The District Council of Hindmarsh, covering the north west suburbs of Adelaide, had been established since 1853, providing local government to land that was to be Woodville council. In 1874 the most populous parts of the district council successfully lobbied to secede and formed the Town of Hindmarsh adjacent to the Adelaide parklands. The remainder, still called District Council of Hindmarsh, formed the boundaries of what would one day be the City of Woodville.

Late in the following year on 30 December 1875, at the request of ratepayers in order to distinguish itself from the newer corporate town, the name was changed to District Council of Woodville by state government proclamation.

The council offices relocated from Port Road to the present-day City of Charles Sturt civic centre on Woodville Road at Woodville in 1903.

As part of the District Councils Act 1887 consolidation of local government in the state, the rump of the District Council of Glanville was amalgamated into Woodville council as the Davenport ward in 1888. This closely following the creation of the Town of Semaphore which removed a significantly-populated portion of Glanville. This now meant that the Woodville council's western boundary was the coastline from the Torrens to Fort Glanville.
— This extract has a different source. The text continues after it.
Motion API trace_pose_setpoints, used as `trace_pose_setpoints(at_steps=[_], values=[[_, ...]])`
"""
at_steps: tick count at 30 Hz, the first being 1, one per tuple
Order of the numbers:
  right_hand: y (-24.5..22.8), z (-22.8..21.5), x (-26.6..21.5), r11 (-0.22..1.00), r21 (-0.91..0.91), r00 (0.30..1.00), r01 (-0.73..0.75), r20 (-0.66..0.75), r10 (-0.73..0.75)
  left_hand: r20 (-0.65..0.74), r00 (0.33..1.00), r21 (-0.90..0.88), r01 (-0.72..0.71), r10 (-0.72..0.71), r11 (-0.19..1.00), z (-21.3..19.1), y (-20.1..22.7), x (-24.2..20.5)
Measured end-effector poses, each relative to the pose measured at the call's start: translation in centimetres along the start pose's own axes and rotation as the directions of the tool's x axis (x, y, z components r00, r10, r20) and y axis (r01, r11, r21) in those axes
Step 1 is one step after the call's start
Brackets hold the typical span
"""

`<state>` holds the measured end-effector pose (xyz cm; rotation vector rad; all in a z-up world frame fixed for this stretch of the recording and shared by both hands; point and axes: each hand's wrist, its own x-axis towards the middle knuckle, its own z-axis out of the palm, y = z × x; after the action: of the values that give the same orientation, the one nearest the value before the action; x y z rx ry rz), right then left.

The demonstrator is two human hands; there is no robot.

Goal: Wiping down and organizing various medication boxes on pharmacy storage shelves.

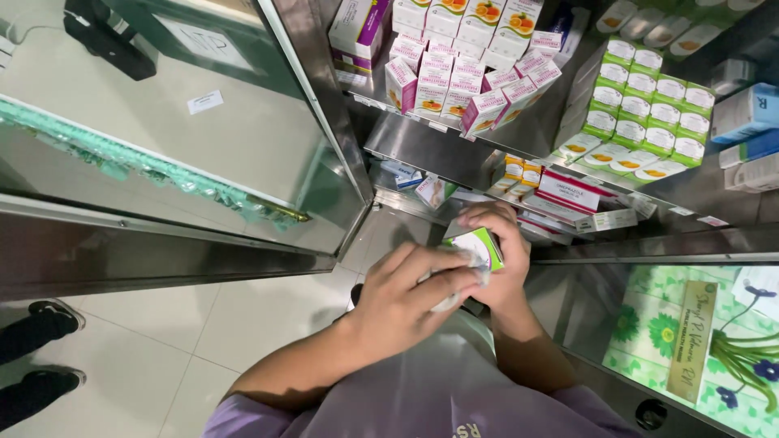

In December 1915, the seaside communities of Henley Beach and Grange seceded from Woodville council to form the Municipality of Henley and Grange.

The Woodville and Hindmarsh councils were reunited in 1993 as the City of Hindmarsh Woodville. Four years later, Henley and Grange council was also reunited to form the present-day City of Charles Sturt, in 1997.

==Neighbouring local government==
The following adjacent local government bodies co-existed with the Hindmarsh council:
- District Council of Glanville (established 1860) lay west and north west until 1888 when it was merged into Woodville council as its Davenport ward. From this time the Town of Semaphore became Woodville council's north western neighbour until it was merged into the Town of Port Adelaide in 1900. In 1901, Port Adelaide attained municipality status and was known instead as the City of Port Adelaide.
- District Council of Queenstown and Alberton (established 1864) lay immediately north until it also was merged into the Town of Port Adelaide in 1898.
- District Council of Yatala South (established 1868) lay north east and east. From 1933, Yatala South was instead known as the District Council of Enfield, and, not much later, the City of Enfield.
- Town of Hindmarsh lay immediately east and south east.
- District Council of West Torrens (established 1853) lay immediately south, across the River Torrens. In 1950, West Torrens attained municipality status and was known instead as the City of West Torrens.
- City of Henley and Grange lay south west from its establishment in 1915 out of Woodville and West Torrens councils.